Gmail ha subito una significativa bocciatura presso una importante università statunitense. Si tratta di un passo falso importante, poiché Google sta cercando da tempo di imporre le proprie soluzioni a basso costo per imporre il cloud come opzione alternativa all’onere di server e software che hanno fino ad oggi dominato la scena. E si tratta, peraltro, del secondo inciampo in poche settimane dopo che in precedenza già Yale aveva respinto una generosa offerta per passare Google Apps for Education.
Il caso è relativo alla University of California (UC Davis), presso la quale la decisione è stata portata avanti dopo aver provato il servizio e dopo aver espresso specifico risentimento per alcuni dubbi espressi a livello internazionale circa la gestione della privacy da parte di Google. Difficile, però, capire esattamente il motivo del contendere. L’università, infatti, spiega di aver vissuto con preoccupazione lo sconcerto espresso in alcuni paesi (Canada, Regno Unito, Italia, Germania ed altri; non dagli Stati Uniti) relativamente all’introduzione di Google Buzz nella casella di posta del gruppo. La violenza di Buzz, però, non può incidere sul pacchetto universitario poichè, sottolinea il business development manager del Google Apps for Education group Jeff Keltner, il social network non è mai entrato nel pacchetto dei servizi offerto al campus.

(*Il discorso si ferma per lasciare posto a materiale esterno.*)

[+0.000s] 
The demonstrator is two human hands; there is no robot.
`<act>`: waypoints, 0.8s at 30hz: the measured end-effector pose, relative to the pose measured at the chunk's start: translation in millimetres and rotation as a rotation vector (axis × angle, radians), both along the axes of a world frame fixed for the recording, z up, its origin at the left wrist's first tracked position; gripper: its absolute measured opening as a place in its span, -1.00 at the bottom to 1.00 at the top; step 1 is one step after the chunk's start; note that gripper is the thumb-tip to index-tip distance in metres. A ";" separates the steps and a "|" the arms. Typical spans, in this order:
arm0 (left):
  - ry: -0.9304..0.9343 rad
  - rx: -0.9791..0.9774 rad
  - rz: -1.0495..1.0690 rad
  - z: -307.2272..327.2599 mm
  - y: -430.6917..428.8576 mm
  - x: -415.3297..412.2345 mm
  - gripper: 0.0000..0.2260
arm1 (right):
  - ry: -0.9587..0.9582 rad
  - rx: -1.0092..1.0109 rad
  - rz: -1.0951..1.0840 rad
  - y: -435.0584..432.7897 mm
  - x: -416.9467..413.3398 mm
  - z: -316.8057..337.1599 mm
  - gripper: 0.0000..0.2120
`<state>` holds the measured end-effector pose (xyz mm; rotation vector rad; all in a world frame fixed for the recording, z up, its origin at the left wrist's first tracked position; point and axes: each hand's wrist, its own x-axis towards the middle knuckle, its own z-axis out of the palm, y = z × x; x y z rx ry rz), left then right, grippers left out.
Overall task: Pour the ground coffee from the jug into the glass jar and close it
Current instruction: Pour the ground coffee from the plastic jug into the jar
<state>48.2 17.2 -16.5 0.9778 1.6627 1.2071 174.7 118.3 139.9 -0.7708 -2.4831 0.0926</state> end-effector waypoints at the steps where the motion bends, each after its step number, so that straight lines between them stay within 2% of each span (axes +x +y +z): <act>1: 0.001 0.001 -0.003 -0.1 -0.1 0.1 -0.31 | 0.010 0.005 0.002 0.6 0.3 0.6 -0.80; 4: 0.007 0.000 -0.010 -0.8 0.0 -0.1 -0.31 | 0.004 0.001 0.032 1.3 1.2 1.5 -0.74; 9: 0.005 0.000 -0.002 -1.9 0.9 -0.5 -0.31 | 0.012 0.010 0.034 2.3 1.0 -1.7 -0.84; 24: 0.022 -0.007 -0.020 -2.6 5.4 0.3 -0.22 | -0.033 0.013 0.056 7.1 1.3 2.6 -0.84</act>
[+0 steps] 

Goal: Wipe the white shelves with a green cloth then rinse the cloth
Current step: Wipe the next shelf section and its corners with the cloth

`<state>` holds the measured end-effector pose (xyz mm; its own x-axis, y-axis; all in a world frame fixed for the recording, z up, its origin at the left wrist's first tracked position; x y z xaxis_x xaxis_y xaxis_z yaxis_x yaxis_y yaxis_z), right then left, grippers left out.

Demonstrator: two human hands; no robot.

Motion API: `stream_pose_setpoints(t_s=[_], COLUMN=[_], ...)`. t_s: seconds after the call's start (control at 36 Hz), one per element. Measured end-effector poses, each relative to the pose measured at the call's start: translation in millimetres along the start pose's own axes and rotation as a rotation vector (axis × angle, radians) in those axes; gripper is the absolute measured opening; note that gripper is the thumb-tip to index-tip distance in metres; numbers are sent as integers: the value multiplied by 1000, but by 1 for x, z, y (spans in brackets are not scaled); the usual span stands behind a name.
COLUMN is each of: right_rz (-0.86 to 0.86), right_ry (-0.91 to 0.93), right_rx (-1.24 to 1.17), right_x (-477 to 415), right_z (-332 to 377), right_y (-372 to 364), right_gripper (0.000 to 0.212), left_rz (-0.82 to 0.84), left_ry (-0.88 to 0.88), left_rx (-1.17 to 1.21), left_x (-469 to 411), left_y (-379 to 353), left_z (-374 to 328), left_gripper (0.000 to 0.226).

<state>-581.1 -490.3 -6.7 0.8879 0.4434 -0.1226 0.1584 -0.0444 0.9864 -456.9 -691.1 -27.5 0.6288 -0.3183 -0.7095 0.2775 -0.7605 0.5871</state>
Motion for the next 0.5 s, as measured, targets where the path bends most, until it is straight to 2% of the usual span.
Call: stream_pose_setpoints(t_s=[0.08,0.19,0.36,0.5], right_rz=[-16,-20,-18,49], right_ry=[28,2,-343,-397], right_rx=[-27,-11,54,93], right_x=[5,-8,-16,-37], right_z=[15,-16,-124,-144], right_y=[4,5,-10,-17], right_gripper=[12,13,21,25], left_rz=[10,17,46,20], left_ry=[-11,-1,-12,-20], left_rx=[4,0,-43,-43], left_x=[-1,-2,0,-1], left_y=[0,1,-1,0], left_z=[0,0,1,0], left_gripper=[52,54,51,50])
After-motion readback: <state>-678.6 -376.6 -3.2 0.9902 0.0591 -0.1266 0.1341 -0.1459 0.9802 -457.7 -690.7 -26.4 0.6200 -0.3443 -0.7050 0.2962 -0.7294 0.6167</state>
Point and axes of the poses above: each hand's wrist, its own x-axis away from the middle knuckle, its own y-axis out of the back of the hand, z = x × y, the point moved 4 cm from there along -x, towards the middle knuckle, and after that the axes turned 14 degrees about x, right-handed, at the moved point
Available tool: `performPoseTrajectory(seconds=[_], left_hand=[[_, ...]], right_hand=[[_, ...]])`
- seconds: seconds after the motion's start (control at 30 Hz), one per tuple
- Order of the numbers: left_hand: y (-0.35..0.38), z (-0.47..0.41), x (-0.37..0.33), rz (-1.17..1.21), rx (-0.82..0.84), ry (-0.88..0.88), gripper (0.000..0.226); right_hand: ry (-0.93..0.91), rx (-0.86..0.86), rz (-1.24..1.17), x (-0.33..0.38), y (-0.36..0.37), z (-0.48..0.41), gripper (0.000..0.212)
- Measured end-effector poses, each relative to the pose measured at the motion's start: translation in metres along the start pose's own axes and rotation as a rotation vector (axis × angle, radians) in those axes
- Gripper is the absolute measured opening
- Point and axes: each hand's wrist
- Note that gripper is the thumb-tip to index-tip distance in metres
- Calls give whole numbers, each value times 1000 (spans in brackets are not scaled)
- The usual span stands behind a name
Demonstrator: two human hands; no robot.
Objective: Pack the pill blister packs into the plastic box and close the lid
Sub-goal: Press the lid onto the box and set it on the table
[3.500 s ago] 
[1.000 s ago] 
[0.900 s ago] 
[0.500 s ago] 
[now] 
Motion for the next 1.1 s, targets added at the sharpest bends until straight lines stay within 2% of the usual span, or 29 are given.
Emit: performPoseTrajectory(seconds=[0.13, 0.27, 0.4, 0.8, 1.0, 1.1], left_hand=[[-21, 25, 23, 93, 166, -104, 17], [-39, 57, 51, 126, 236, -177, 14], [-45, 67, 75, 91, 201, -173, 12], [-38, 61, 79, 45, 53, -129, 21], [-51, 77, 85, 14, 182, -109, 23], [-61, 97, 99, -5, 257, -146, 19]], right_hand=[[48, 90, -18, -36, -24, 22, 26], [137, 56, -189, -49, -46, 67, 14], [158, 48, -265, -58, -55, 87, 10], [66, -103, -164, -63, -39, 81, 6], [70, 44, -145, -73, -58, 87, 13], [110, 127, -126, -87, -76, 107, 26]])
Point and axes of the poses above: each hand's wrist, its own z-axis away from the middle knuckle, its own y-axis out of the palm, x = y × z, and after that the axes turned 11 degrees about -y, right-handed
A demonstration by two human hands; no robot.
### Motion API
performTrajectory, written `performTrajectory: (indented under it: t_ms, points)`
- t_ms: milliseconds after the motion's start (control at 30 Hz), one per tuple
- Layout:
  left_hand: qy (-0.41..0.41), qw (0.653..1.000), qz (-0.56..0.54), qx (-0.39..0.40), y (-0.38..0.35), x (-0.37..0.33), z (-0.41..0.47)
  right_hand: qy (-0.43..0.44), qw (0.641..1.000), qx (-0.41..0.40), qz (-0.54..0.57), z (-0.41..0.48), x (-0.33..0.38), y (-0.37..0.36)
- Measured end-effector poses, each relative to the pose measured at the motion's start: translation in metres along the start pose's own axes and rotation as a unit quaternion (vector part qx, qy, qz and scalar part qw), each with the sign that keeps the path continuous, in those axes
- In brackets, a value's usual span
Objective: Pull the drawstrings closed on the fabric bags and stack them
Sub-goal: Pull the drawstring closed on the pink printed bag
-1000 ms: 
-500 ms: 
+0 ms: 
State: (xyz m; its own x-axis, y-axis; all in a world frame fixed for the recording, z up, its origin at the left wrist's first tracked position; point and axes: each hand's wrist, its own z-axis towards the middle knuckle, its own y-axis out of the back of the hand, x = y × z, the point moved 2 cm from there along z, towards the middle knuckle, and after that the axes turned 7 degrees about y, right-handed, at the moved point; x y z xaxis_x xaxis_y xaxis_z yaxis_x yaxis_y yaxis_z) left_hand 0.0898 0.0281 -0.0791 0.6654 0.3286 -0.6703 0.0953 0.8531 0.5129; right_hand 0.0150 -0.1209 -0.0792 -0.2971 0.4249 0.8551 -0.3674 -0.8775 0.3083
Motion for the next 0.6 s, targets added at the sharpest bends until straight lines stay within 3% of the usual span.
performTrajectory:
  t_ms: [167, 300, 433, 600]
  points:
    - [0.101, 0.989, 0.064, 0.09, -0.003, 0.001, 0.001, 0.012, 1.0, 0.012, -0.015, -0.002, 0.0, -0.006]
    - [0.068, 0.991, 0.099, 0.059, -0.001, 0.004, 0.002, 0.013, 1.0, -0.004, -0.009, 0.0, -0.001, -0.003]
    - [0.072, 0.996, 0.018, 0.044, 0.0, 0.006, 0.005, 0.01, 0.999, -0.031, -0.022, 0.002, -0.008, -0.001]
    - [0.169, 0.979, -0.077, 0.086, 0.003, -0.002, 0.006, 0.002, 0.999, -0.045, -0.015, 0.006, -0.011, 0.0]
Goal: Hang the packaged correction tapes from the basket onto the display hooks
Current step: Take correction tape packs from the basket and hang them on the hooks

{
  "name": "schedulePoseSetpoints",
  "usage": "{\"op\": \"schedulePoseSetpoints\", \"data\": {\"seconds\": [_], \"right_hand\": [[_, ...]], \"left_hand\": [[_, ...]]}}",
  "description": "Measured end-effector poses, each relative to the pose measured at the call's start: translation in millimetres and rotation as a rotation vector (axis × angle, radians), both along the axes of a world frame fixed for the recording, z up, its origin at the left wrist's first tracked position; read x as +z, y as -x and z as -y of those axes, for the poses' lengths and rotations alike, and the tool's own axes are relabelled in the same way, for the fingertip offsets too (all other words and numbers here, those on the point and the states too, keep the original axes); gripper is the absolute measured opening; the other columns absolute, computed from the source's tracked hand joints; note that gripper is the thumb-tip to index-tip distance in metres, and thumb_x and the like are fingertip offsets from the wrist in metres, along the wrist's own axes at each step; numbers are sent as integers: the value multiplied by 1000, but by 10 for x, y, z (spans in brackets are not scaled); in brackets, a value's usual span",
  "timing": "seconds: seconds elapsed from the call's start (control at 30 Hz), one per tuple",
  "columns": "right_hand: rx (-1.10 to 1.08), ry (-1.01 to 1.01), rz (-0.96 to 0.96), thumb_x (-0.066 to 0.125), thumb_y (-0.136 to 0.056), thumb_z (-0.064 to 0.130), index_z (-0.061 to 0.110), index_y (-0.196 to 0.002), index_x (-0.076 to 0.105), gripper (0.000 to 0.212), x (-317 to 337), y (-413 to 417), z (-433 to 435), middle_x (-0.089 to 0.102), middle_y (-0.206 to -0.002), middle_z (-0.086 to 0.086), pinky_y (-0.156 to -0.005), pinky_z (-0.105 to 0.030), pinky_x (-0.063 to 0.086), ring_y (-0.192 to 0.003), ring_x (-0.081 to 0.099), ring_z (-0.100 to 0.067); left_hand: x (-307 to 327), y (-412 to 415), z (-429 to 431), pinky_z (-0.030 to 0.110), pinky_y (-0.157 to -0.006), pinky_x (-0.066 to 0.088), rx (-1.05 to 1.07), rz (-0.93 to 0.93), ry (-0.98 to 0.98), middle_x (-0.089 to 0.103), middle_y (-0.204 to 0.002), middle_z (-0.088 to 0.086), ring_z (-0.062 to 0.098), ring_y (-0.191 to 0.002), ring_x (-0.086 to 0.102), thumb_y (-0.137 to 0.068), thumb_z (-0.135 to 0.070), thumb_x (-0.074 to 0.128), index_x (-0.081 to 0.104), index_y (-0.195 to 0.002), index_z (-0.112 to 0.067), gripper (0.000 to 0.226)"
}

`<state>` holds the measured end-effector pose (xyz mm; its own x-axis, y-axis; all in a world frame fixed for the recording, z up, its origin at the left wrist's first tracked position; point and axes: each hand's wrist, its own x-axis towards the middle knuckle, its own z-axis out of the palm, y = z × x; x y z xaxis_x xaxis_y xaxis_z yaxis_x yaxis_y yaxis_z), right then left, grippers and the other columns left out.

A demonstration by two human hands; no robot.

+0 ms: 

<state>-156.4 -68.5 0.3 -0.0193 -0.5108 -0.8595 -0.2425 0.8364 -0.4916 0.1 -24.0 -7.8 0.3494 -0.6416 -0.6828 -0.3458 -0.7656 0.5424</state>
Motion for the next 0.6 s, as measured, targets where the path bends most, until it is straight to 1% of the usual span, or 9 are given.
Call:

Sono varie le realtà istituzionali che hanno affidato a Google la gestione della propria casella di posta. Non l’Università della California, però, secondo cui l’outsourcing della posta non è contemplato dalla University of California Electronic Communications Policy. Nello specifico, il regolamento vieterebbe all’istituto di concedere a terzi la gestione, l’analisi e l’eventuale sfruttamento della posta. Sia pur se interpretato eccessivamente alla lettera, il regolamento esprime però un concetto chiaro: la gestione in proprio è da preferire alla gestione terza, dunque le soluzioni cloud sono da respingere in favore di una soluzione proprietaria. Il messaggio è chiaro fin da principio, del resto: «si esprime preoccupazione per il fatto che l’impegno del campus di proteggere la privacy non sia dimostrato da Google e che l’appropriata salvaguardia non vi sia oggi e non sia nemmeno pianificata per il futuro».
Le parti, semplicemente, sarebbero semplicemente su due binari differenti. La lettera inviata a Google declina pertanto l’invito a continuare sulla strada di Gmail e spiega che l’Università andrà ora in cerca di «un più flessibile ed efficace sistema centralizzato di gestione delle email».